Today, the baby has become "the best ally of masculine domination," argues Elisabeth Badinter, a controversial French feminist. Her new book ( Le Conflit: La Femme et La Mère, translated as Conflict: The Woman and the Mother) argues that the moral requirements of modern motherhood - especially the back-to-nature, eco-mommy trend - have struck a blow to women's freedom. "Women's lives have grown more difficult in the last 20 years," she told The New York Times. "Professional life is ever harder, ever more stressful and unattractive, and on the other hand, there is an accumulation of new moral duties weighing on women."

The new ethic of mothering promises that you will find wisdom, happiness, and connectedness, not only with your children but with the earth itself. Instead, what you mostly get is guilt. So you fed your kids fast food last week? Bad mommy!

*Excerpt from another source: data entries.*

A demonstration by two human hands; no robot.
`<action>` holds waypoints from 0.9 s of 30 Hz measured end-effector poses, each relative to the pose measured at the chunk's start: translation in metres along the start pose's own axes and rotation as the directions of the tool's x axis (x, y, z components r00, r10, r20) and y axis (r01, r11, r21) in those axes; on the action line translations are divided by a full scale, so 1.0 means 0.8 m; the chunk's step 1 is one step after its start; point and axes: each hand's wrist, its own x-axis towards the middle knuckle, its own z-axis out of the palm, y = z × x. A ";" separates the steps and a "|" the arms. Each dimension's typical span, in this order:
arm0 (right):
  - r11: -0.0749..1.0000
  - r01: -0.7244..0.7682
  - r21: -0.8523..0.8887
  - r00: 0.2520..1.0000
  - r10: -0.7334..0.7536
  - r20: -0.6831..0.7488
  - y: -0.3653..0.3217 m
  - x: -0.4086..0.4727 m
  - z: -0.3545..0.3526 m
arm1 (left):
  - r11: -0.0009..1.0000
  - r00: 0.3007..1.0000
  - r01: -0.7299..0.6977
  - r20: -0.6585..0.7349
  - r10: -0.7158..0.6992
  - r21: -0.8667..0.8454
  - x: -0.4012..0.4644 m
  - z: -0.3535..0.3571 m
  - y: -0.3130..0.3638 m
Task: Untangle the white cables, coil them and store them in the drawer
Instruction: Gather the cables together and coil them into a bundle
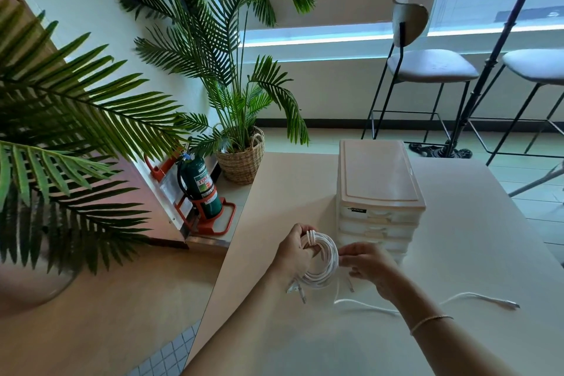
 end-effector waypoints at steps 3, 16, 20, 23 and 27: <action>1.000 -0.006 -0.009 1.000 0.006 0.009 -0.002 0.002 -0.002 | 1.000 1.000 -0.008 0.024 0.008 0.017 -0.001 -0.003 0.001; 0.985 -0.118 0.123 0.960 0.082 0.268 0.011 -0.003 0.001 | 0.998 0.988 -0.018 0.154 0.027 -0.058 -0.002 0.001 0.016; 0.976 -0.138 0.167 0.951 0.084 0.298 0.009 -0.004 0.000 | 0.996 0.985 -0.012 0.170 0.026 -0.084 -0.001 -0.002 0.020; 0.958 -0.171 0.229 0.953 0.101 0.286 0.011 -0.004 -0.001 | 0.991 0.984 0.016 0.179 0.009 -0.136 -0.004 -0.002 0.020; 0.851 -0.291 0.437 0.931 0.146 0.334 0.019 -0.003 -0.002 | 0.976 0.978 0.047 0.206 -0.002 -0.214 -0.005 -0.004 0.023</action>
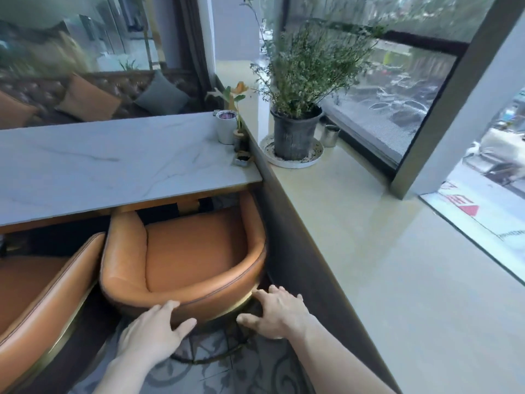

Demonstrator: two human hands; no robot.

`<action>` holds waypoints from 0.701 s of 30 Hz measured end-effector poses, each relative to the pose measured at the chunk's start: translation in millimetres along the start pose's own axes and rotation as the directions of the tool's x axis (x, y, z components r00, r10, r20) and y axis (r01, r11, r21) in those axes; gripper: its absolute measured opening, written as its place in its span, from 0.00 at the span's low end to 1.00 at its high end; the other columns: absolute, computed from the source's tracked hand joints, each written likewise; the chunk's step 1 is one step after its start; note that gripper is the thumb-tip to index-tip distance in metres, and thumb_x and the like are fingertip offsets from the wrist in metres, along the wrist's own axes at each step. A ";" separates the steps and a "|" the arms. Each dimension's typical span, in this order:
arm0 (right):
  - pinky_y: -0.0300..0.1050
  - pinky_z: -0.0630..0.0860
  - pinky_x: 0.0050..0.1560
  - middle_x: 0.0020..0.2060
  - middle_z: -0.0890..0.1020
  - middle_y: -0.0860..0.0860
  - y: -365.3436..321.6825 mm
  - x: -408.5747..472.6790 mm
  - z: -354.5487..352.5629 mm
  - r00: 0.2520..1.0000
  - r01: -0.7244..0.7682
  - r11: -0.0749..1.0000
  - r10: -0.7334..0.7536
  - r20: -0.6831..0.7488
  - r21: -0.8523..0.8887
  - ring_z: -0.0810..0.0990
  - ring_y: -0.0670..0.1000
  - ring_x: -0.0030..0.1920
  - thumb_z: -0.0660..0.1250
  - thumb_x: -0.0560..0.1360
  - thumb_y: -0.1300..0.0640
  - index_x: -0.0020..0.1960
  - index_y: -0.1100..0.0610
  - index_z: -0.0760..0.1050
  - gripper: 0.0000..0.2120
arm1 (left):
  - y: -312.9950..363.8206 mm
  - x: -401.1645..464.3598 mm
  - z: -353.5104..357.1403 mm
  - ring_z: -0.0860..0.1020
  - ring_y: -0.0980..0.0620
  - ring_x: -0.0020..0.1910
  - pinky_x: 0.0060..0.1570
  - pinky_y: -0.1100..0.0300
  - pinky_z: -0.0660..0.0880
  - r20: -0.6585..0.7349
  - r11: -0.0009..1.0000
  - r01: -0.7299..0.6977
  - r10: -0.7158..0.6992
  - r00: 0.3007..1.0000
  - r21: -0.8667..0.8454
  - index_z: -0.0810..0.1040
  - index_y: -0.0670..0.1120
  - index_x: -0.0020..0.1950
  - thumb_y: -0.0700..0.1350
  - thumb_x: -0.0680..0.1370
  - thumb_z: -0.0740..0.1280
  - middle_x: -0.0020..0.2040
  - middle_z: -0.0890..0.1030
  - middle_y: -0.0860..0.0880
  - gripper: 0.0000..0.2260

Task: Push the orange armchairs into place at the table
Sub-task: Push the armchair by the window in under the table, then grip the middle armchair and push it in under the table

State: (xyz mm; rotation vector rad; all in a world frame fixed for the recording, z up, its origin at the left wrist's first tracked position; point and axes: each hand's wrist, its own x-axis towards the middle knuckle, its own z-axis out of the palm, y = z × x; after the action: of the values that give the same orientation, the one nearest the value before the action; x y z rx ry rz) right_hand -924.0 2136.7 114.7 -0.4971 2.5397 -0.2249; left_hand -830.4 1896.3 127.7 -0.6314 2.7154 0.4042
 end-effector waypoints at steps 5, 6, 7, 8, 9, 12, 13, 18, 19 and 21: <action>0.73 0.58 0.71 0.76 0.64 0.55 13.9 -42.3 -12.2 1.000 0.014 1.000 -0.014 0.019 0.005 0.58 0.57 0.77 0.55 0.69 0.21 0.79 0.44 0.56 0.45 | 25.7 -40.5 -10.8 0.71 0.49 0.66 0.60 0.51 0.71 -0.053 0.999 -0.015 0.017 0.998 0.043 0.62 0.59 0.74 0.73 0.72 0.55 0.69 0.71 0.54 0.33; 0.73 0.57 0.71 0.76 0.64 0.55 14.9 -47.8 -14.5 1.000 0.018 1.000 -0.018 0.014 0.001 0.58 0.57 0.77 0.55 0.69 0.20 0.79 0.44 0.55 0.45 | 28.1 -47.2 -13.2 0.70 0.48 0.67 0.61 0.51 0.70 -0.067 0.998 -0.019 0.023 0.997 0.052 0.61 0.59 0.74 0.74 0.72 0.55 0.70 0.71 0.53 0.34; 0.73 0.57 0.71 0.76 0.64 0.55 15.2 -52.7 -17.9 1.000 0.022 1.000 -0.022 0.010 -0.004 0.58 0.57 0.77 0.55 0.69 0.20 0.79 0.44 0.55 0.46 | 29.5 -52.5 -16.7 0.70 0.48 0.67 0.63 0.50 0.68 -0.080 0.998 -0.023 0.028 0.996 0.056 0.61 0.60 0.74 0.75 0.71 0.55 0.70 0.71 0.52 0.36; 0.73 0.57 0.71 0.76 0.64 0.55 14.4 -57.1 -21.2 1.000 0.023 1.000 -0.023 0.012 -0.009 0.59 0.57 0.77 0.55 0.68 0.20 0.79 0.44 0.55 0.46 | 29.4 -56.9 -20.2 0.69 0.48 0.68 0.64 0.49 0.67 -0.087 0.998 -0.024 0.028 0.996 0.052 0.61 0.60 0.74 0.76 0.70 0.55 0.71 0.70 0.52 0.37; 0.73 0.57 0.71 0.75 0.64 0.55 13.0 -61.1 -23.9 1.000 0.023 1.000 -0.023 0.014 -0.016 0.59 0.57 0.77 0.55 0.68 0.19 0.79 0.44 0.54 0.47 | 28.8 -61.5 -24.0 0.68 0.48 0.69 0.65 0.48 0.66 -0.090 0.998 -0.023 0.028 0.996 0.050 0.61 0.60 0.74 0.76 0.68 0.55 0.72 0.69 0.52 0.38; 0.74 0.57 0.70 0.75 0.64 0.54 6.7 -71.1 -30.6 0.999 0.033 0.998 -0.032 0.019 -0.050 0.58 0.57 0.77 0.54 0.65 0.18 0.79 0.44 0.54 0.50 | 25.1 -74.9 -33.6 0.65 0.48 0.72 0.69 0.46 0.63 -0.072 0.999 -0.015 0.018 0.997 0.049 0.58 0.60 0.76 0.78 0.67 0.56 0.75 0.65 0.53 0.41; 0.75 0.57 0.70 0.75 0.64 0.54 3.7 -73.9 -33.0 0.999 0.040 0.997 -0.039 0.020 -0.063 0.58 0.57 0.77 0.54 0.65 0.17 0.79 0.44 0.54 0.50 | 22.6 -78.9 -37.0 0.63 0.48 0.73 0.70 0.46 0.61 -0.062 0.999 -0.011 0.014 0.998 0.052 0.57 0.61 0.76 0.78 0.66 0.56 0.76 0.64 0.53 0.42; 0.77 0.51 0.71 0.78 0.59 0.55 -20.8 -87.7 -43.3 0.998 0.064 0.991 -0.064 0.002 -0.117 0.52 0.57 0.79 0.53 0.63 0.16 0.79 0.42 0.52 0.51 | -1.6 -97.2 -54.6 0.56 0.48 0.76 0.73 0.43 0.53 -0.017 0.999 0.023 -0.023 1.000 0.032 0.53 0.62 0.77 0.80 0.62 0.57 0.79 0.57 0.53 0.47; 0.77 0.50 0.71 0.79 0.57 0.55 -28.1 -89.7 -44.0 0.997 0.071 0.989 -0.073 -0.008 -0.131 0.50 0.57 0.79 0.53 0.63 0.16 0.79 0.41 0.52 0.52 | -9.6 -100.4 -57.2 0.55 0.48 0.76 0.74 0.42 0.51 -0.030 0.999 0.029 -0.028 0.999 0.025 0.52 0.63 0.77 0.81 0.61 0.57 0.79 0.56 0.52 0.48; 0.78 0.47 0.71 0.80 0.52 0.56 -44.3 -92.0 -43.3 0.995 0.091 0.984 -0.098 -0.034 -0.155 0.45 0.57 0.80 0.50 0.61 0.14 0.79 0.40 0.49 0.53 | -27.7 -106.0 -62.4 0.51 0.49 0.77 0.74 0.41 0.46 -0.070 0.999 0.033 -0.032 0.997 0.013 0.51 0.63 0.77 0.80 0.62 0.57 0.80 0.53 0.52 0.48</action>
State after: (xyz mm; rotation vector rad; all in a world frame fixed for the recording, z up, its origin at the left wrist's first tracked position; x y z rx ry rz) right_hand -861.3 2134.6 206.2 -0.6798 2.5891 -0.0756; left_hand -742.7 1890.9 218.1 -0.6972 2.7673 0.3605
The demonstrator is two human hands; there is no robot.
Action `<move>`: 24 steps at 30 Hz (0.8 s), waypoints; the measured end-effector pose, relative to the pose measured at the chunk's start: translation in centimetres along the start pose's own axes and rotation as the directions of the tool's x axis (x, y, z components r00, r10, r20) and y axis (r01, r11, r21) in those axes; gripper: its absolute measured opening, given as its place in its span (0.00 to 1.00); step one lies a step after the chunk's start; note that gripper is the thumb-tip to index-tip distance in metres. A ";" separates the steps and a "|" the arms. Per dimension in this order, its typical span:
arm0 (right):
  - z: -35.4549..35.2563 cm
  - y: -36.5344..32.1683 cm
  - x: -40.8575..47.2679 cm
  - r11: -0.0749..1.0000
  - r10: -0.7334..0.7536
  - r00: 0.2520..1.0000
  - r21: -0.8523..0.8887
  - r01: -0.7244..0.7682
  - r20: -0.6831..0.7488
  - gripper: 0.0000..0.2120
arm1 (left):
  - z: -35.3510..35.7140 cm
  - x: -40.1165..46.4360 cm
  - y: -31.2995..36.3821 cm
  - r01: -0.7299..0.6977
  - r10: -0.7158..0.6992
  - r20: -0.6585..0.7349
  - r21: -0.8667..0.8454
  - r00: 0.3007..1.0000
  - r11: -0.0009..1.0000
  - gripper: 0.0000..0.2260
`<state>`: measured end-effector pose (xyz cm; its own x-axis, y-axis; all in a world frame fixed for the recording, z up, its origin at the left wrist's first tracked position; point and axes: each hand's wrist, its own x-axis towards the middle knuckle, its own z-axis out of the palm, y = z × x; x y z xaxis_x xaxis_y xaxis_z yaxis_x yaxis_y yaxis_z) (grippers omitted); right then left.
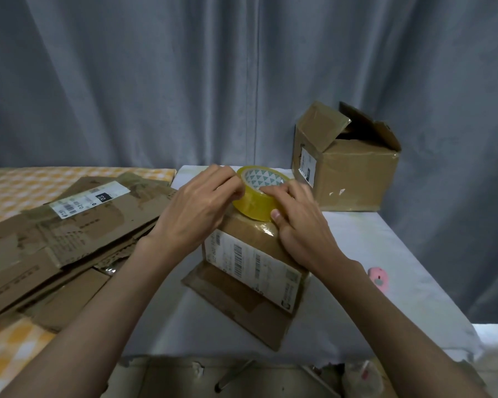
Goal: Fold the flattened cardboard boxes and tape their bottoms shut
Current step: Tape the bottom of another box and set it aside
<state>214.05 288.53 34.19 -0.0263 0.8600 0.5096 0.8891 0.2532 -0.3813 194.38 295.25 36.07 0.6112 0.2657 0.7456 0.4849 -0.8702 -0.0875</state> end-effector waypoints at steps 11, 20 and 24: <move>0.0 0.0 0.1 0.999 0.019 1.000 0.026 -0.019 0.000 0.19 | -0.4 0.6 0.5 0.037 -0.033 0.103 -0.043 0.994 0.998 0.08; -0.3 0.3 0.0 0.992 0.025 0.998 0.124 -0.032 0.059 0.16 | 1.3 -0.1 1.4 0.308 -0.352 -0.070 -0.349 0.933 0.885 0.16; -0.2 0.4 0.1 0.989 0.046 0.998 0.137 -0.052 0.046 0.16 | 2.2 0.2 1.4 0.427 -0.527 -0.082 -0.486 0.846 0.763 0.14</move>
<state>214.45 288.64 34.22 -0.0061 0.8902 0.4555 0.8184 0.2662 -0.5092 196.51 295.02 34.61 0.2106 0.6490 0.7311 0.3273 -0.7515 0.5728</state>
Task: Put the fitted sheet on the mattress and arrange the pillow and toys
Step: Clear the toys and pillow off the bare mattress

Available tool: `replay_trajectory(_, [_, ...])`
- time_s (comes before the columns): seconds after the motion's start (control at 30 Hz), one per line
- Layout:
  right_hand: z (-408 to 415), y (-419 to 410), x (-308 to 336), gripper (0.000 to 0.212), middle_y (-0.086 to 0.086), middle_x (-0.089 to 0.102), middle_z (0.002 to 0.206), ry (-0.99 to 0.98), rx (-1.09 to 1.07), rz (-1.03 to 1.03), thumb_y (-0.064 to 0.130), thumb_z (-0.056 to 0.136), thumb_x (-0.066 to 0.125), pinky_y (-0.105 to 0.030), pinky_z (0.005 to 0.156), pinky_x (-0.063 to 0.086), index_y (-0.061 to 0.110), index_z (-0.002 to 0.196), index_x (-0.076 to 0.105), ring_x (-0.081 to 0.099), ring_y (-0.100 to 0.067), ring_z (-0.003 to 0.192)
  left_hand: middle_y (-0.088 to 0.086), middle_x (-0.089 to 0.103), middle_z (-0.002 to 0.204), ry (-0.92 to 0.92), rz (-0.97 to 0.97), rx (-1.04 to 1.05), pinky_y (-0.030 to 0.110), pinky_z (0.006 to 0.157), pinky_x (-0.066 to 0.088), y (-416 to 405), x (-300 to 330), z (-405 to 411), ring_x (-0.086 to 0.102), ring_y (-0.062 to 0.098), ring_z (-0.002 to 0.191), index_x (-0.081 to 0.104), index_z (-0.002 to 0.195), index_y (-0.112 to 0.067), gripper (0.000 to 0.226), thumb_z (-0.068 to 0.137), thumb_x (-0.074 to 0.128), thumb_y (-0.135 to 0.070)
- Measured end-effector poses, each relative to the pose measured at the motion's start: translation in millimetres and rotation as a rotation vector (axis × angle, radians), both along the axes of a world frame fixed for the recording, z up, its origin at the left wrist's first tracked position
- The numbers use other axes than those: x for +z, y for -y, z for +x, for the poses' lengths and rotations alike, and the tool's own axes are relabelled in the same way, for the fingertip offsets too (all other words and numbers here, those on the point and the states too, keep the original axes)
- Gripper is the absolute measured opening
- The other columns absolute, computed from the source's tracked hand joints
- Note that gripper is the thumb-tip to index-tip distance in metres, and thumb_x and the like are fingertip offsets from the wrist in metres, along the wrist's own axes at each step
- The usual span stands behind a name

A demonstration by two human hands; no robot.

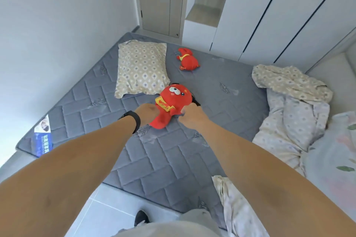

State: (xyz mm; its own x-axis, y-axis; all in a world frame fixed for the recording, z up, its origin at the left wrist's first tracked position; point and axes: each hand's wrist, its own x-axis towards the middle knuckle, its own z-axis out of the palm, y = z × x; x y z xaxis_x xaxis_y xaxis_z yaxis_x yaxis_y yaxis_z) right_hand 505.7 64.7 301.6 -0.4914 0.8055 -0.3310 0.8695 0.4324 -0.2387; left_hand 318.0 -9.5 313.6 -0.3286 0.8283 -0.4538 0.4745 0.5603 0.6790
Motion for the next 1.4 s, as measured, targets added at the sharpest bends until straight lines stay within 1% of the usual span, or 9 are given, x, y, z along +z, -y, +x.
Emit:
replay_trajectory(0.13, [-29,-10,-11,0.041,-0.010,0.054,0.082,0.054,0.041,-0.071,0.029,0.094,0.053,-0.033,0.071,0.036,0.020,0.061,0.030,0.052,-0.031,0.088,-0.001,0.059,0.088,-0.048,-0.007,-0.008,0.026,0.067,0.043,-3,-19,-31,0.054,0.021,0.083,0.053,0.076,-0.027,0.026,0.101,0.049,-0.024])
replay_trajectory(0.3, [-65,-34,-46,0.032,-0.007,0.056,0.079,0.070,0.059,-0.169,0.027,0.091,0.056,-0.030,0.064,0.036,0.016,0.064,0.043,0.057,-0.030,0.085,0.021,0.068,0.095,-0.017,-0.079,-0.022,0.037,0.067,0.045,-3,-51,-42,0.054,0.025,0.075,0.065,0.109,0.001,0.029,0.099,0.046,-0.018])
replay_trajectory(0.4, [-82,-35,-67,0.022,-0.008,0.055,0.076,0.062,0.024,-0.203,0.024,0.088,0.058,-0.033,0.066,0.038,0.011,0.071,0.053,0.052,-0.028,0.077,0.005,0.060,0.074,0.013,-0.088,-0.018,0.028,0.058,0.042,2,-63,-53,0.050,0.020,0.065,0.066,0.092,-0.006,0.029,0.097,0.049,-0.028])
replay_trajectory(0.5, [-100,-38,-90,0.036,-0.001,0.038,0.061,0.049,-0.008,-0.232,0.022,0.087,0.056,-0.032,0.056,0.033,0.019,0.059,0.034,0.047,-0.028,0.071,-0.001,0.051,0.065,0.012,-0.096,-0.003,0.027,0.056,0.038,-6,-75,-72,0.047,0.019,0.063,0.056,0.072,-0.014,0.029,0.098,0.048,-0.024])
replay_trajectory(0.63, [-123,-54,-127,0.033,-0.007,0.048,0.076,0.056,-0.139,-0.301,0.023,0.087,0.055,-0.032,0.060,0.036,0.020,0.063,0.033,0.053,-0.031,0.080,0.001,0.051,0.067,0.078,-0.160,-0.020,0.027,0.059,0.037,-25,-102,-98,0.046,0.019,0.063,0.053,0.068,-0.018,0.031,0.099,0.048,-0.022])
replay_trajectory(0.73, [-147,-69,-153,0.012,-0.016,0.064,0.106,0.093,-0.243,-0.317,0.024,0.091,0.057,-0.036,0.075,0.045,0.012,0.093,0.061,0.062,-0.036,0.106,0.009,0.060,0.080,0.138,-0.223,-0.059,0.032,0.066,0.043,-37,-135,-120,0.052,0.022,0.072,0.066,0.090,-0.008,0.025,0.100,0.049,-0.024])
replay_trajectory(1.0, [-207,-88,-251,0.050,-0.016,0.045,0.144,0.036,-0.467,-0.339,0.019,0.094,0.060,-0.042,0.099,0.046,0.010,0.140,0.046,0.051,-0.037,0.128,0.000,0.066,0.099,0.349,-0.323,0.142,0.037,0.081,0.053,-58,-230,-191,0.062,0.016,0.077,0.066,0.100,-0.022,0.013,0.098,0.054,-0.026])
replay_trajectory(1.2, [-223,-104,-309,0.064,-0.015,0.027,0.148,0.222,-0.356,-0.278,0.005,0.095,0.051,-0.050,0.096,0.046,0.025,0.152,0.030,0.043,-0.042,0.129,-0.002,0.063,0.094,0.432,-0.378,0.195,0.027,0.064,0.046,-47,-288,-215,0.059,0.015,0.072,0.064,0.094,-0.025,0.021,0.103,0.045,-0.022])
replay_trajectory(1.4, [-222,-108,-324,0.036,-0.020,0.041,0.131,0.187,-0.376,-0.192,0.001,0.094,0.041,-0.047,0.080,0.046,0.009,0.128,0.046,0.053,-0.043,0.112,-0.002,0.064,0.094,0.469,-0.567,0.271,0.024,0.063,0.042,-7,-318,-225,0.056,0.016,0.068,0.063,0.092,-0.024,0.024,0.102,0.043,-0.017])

Ms. Badinter contends that there is nothing wrong with being a mediocre mother. She was one herself. Natural childbirth, she says, is highly overrated, as is breastfeeding, which doesn't always produce that mystical bond that it's supposed to. She has even argued that the maternal instinct does not exist, citing long periods of French history during which women were generally indifferent to their children.

I'm not sure about that (although I am sure it's not nearly as common or intense as we suppose.) But it occurs to me that the high moral bar we've set for modern motherhood is a tremendous deterrent to motherhood itself. Any thoughtful woman would have to think twice, thrice, or three times thrice before committing to a task with such demanding standards. Can you blame them for deciding not to? If we want to raise the birth rate, perhaps we need to lower the bar. So long as you keep the kids from running out into the traffic, they'll probably be fine. It seemed to work for Mom.